* What the exercise asks *
Could you retype every line below exactly, omitting the images?

* Dataset excerpt *
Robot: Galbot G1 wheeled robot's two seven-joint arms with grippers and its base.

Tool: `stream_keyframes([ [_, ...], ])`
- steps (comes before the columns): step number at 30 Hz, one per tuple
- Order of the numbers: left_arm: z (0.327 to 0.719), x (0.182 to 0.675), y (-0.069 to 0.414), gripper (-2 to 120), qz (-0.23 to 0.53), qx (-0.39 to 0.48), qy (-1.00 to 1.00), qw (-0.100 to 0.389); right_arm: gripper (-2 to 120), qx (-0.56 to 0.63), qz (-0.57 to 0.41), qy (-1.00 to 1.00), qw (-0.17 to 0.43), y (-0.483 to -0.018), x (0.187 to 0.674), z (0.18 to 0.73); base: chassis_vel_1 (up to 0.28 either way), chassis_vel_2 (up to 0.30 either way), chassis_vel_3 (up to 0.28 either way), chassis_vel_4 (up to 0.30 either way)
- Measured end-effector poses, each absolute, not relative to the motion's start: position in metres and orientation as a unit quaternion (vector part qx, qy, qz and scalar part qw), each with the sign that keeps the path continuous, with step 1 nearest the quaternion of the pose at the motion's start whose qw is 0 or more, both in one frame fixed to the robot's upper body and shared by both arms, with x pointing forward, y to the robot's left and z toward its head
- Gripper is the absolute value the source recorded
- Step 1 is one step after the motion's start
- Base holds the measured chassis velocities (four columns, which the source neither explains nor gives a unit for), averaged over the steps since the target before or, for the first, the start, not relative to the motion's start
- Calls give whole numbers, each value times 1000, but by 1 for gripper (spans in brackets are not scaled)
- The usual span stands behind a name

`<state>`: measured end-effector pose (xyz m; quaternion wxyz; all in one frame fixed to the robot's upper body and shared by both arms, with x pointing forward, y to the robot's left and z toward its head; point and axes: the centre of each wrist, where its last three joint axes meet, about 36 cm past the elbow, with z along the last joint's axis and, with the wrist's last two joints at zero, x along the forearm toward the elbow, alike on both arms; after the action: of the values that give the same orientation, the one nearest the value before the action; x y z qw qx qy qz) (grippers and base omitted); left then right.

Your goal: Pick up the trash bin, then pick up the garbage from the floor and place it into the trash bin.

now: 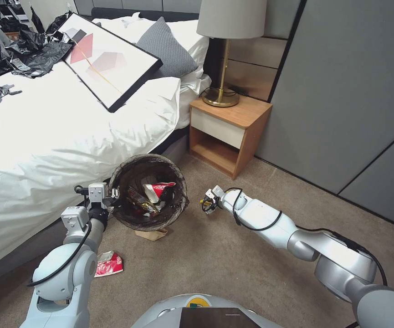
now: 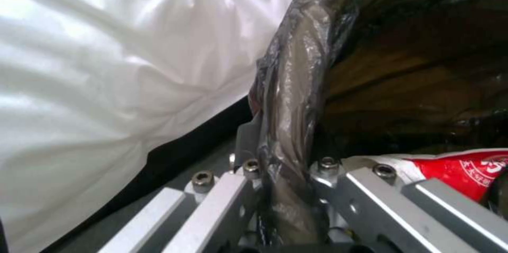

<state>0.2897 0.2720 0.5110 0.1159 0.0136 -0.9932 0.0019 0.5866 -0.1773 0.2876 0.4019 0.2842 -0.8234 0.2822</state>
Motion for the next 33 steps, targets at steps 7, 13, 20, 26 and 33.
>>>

* Exercise answer *
Robot: Galbot G1 wheeled robot's two seven-joint arms with grippers and its base.

Tool: `stream_keyframes([ [_, ...], ])`
- steps (comes before the columns): step number at 30 Hz, one per tuple
- Order of the numbers: left_arm: z (0.327 to 0.719), x (0.182 to 0.675), y (-0.069 to 0.414), gripper (-2 to 120), qz (-0.23 to 0.53), qx (-0.39 to 0.48), qy (-1.00 to 1.00), qw (-0.100 to 0.389); right_arm: gripper (-2 to 120), qx (-0.56 to 0.63), qz (-0.57 to 0.41), qy (-1.00 to 1.00), qw (-0.17 to 0.43), y (-0.483 to -0.018), x (0.187 to 0.674), z (0.18 to 0.73); base: chassis_vel_1 (up to 0.28 either way), chassis_vel_2 (up to 0.30 either way), chassis_vel_3 (up to 0.28 either way), chassis_vel_4 (up to 0.30 either way)
- Measured end-effector poses, each absolute, not relative to the motion's start: position in metres and orientation as a unit quaternion (vector part qx, qy, qz and scalar part qw), each with the sign that keeps the path continuous, with step 1 nearest the quaternion of the pose at the motion's start whose qw is 0 or more, both in one frame fixed to the robot's upper body and shared by both arms, with x pointing forward, y to the robot's left and z toward its head
- Gripper is the absolute value the source recorded
- Step 1 is one step after the motion's start
- Base holds the measured chassis velocities (four columns, which the source neither explains nor gives a unit for), averaged over the steps since the target before or, for the first, the start, not relative to the motion's start
- Calls give whole numbers, each value times 1000, but by 1 for gripper (spans in brackets are not scaled)
- The usual span stands behind a name

`<state>`: measured end-effector pose (xyz m; quaternion wxyz; all in one frame fixed to the robot's upper body and shared by both arms, with x pointing forward, y to the robot's left and z toward its head; point and axes: the centre of each wrist, where its last three joint axes meet, about 36 cm past the elbow, with z along the last joint's axis and, with the wrist's last two joints at zero, x along the forearm toward the elbow, alike on both arms; after the action: of the values that give the same orientation, the one nearest the value before the action; x y z qw qx qy qz) (grippers and base omitted); left then right.

Your goal: Pick up the trash bin, then pick up the garbage from the floor and place it into the trash bin.

now: 
now: 

<state>0.2897 0.2720 0.5110 0.1159 0.0136 -0.9932 0.0019 0.5866 -0.1773 0.2876 0.4019 0.2842 -0.8234 0.2822</state>
Motion for the next 33 steps, targets at steps 7, 13, 20, 26 and 33.
>>>

That wraps up the answer.